→ **What needs to be done**: Wherever the line with "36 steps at" sits in the listing below, transcribe from it up to and including the line with "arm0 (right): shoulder", exactly, and leave the remaining lines out.

==== Recorded information ====

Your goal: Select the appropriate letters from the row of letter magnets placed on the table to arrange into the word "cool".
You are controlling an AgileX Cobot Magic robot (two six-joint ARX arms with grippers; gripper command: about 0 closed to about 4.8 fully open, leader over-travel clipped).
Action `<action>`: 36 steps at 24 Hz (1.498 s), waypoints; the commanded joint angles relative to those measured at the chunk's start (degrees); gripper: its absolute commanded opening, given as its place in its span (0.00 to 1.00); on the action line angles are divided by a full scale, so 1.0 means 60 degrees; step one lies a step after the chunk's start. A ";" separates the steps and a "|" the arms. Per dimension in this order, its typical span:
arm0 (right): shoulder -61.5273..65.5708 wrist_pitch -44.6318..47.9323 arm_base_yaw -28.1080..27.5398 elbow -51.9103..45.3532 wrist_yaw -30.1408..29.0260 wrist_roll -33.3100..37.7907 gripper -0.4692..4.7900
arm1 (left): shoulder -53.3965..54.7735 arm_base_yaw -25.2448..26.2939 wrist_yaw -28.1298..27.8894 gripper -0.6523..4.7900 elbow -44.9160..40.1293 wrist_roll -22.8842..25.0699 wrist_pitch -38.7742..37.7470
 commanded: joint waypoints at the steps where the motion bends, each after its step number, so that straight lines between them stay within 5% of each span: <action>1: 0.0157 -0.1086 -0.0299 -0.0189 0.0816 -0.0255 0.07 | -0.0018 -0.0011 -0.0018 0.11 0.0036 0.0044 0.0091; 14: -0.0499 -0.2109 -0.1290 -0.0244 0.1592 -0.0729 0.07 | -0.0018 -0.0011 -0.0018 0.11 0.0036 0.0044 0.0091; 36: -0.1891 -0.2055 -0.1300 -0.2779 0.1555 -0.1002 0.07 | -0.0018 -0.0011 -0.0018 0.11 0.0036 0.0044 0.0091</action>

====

→ **Written response**:
Action `<action>`: 36 steps at 24 Hz (1.498 s), waypoints; the commanded joint angles relative to those measured at the chunk's start (degrees); gripper: its absolute commanded opening, given as its place in its span (0.00 to 1.00); on the action line angles are divided by a full scale, so 1.0 means 60 degrees; step one lies a step after the chunk's start. A ";" separates the steps and a "|" the arms. Per dimension in this order, its typical span:
arm0 (right): shoulder -61.5273..65.5708 wrist_pitch -44.6318..47.9323 arm_base_yaw -28.1080..27.5398 elbow -51.9103..45.3532 wrist_yaw -30.1408..29.0260 wrist_roll -33.3100..37.7907 gripper -0.4692..4.7900

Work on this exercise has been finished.